>>>>

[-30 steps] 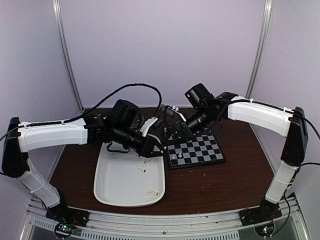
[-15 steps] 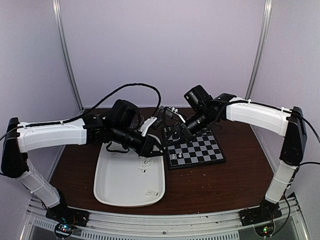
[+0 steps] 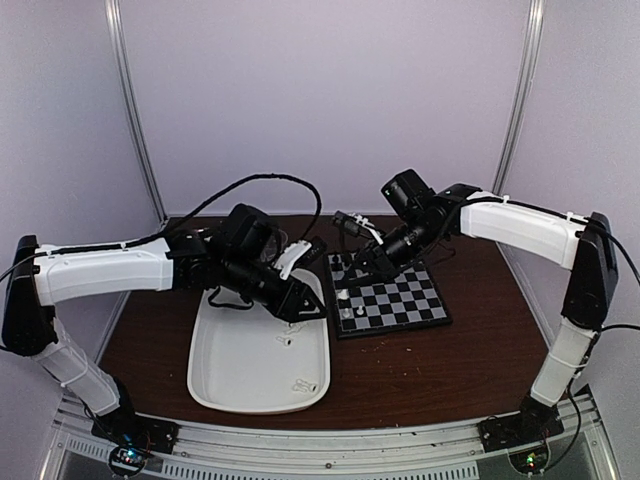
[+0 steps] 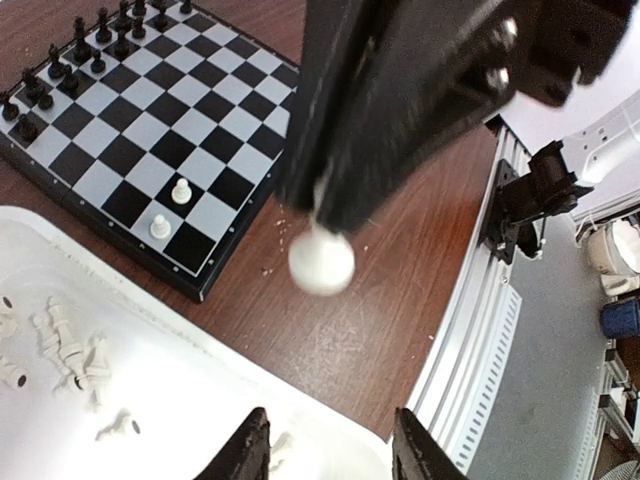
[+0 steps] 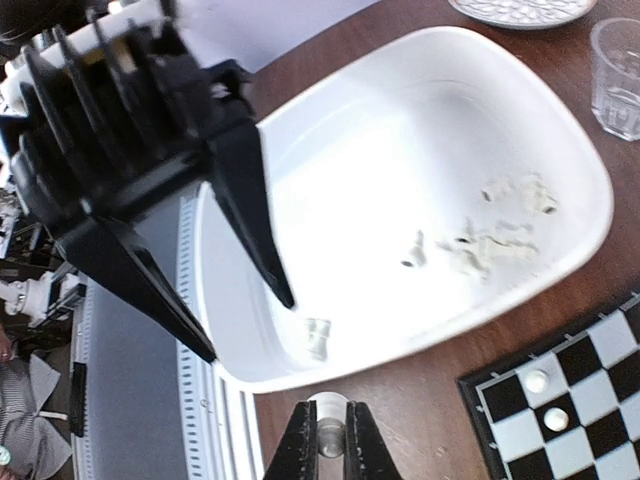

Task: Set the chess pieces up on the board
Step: Pass from the left arm to the right, then place the bishop on c1.

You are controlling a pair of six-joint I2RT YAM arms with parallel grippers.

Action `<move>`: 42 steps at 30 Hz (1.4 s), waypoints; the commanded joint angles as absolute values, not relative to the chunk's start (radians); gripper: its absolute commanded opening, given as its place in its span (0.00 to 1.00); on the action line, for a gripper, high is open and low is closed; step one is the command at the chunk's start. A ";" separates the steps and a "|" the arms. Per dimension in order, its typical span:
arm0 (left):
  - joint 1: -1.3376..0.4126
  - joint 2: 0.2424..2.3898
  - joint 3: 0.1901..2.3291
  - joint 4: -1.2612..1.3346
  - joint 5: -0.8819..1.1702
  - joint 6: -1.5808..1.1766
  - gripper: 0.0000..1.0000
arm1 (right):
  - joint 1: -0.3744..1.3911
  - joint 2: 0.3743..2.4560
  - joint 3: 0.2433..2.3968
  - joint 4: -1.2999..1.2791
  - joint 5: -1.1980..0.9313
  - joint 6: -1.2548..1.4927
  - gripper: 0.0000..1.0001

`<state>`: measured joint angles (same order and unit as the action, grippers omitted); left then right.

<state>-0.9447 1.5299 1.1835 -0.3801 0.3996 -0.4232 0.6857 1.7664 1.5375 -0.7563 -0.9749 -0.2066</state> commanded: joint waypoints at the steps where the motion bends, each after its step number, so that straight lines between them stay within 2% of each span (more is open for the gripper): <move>1: -0.950 1.501 1.164 -0.460 0.327 -0.358 0.42 | 0.612 1.695 1.490 -0.822 -0.769 -0.368 0.00; 6: -0.948 1.494 1.150 -0.468 0.292 -0.347 0.42 | 0.602 1.645 1.359 -0.740 -0.510 -0.483 0.00; 10: -0.948 1.495 1.146 -0.456 0.278 -0.350 0.42 | 0.602 1.642 1.260 -0.643 -0.390 -0.510 0.00; 25: -0.929 1.525 1.141 -0.449 0.220 -0.385 0.42 | 0.620 1.728 1.163 -0.448 -0.285 -0.532 0.00; 42: -0.876 1.483 1.098 -0.433 0.117 -0.436 0.42 | 0.696 1.777 1.178 -0.443 -0.265 -0.538 0.01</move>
<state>-0.8894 1.5215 1.1130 -0.4717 0.1425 -0.4198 0.6849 1.7580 1.1713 -0.4492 -0.2836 -0.5316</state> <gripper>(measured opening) 0.418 0.074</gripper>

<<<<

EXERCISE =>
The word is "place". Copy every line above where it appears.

ANSWER TO THIS PROBLEM =>
Step: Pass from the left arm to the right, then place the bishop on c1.
Action `<move>`: 42 steps at 30 Hz (1.4 s), waypoints; the commanded joint angles as absolute values, not relative to the chunk's start (radians); gripper: its absolute commanded opening, given as its place in its span (0.00 to 1.00); on the action line, for a gripper, high is open and low is closed; step one is the command at the chunk's start. A ";" separates the steps and a "|" the arms. Per dimension in order, its typical span:

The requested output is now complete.